The first is this account of the conditions of life of Germans in occupied Berlin (by then crammed with refugees from the East,  many of them seriously ill and/or starving) in autumn 1945. ‘…Women could be seen straining the waste water from the kitchen sink of a house where there was an Allied mess, to save from the drain small scraps of grease which could be used again in their own homes.’

You may be sure that, even a year before, none of those straining the drain water for scraps of grease would have had the remotest premonition of what would later befall them. Nor would they , in their police state, have had any serious say in the events and policies which brought this fate about. Those in free societies such as ours, who promote or permit wars,  have much to answer for. They should certainly cure themselves of any smugness about whether ordinary Germans ‘deserved’ what happened to them.

The second is an extract from a (literally) suicidal letter written by Gertrud Kostka to her husband Johannes, a conscript soldier in the German Army who had been taken prisoner by us. Their baby daughter, Barbara,  had died in the chaos of the Red Army advance across Poland. Gertrud had then been raped  by a fellow refugee and had become pregnant. Johannes Kostka tried to get first the American and then the British government, at least, to speed up his wife’s deportation from Poland so they could be reunited. The British authorities replied that any such action might well be used in propaganda against us, and could make her position worse (both of these were of course genuine fears) and  that the deportation was ‘an internal Polish matter in which we have no right to interfere’, which I think is more dubious, given that we had sanctioned it and co-operated with it. We did nothing, understandably. I cannot find out what happened, in the end, to the Kostkas. I can guess, though.

She wrote:

‘I feel void and dead. But just as honest as our mutual life has been, may these last lines be. I have no guilt to confess. I have no tears to shed. I have only this belief that the Lord will help you to trust my words. After a short pain you will find happiness again. For me there will be bleak despair and the hope that the Lord will not leave me, and will call me to Him in my dark hour, uniting me with my child. Trusting upon His help I take farewell form you, and my life. I cannot write any more. I can only beg you, please, believe me, I am without blame.’
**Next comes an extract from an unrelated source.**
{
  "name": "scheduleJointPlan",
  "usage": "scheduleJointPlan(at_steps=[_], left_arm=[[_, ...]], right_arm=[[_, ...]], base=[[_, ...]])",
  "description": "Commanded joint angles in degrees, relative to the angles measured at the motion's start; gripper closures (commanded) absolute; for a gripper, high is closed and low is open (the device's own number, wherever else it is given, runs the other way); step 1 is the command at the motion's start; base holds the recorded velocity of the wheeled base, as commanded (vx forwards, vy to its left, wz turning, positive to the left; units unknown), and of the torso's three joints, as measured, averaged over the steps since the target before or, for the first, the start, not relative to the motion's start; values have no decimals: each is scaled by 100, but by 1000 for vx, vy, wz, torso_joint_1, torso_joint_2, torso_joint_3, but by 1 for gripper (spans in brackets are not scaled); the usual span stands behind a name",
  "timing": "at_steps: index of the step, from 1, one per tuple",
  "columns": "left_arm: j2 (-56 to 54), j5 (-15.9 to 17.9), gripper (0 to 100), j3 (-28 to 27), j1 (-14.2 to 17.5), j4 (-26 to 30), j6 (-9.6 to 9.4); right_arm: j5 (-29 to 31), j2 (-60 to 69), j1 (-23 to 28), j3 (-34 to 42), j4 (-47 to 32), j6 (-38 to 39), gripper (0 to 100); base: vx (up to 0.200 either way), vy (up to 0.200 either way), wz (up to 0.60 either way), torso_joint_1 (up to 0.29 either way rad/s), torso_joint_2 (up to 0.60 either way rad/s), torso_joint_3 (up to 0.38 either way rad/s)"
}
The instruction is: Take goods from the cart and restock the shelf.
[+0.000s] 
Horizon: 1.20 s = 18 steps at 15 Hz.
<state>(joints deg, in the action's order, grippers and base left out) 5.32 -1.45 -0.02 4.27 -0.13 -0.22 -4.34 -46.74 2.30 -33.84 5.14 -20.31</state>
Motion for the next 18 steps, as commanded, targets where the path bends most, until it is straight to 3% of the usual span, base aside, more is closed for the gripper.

This tiny scrap of utter human misery, blowing across the desolate wasteland of the post-war world, together with the certainty that this is just one of thousands of personal woes about which we shall never know anything, and our knowledge that the pleas of the sufferers went unanswered, seems to me to contradict any claim that war can be ‘good’. Necessary, possibly, but be careful to be sure. Just, maybe at a pinch, though not as often as we like to think. But good? Never.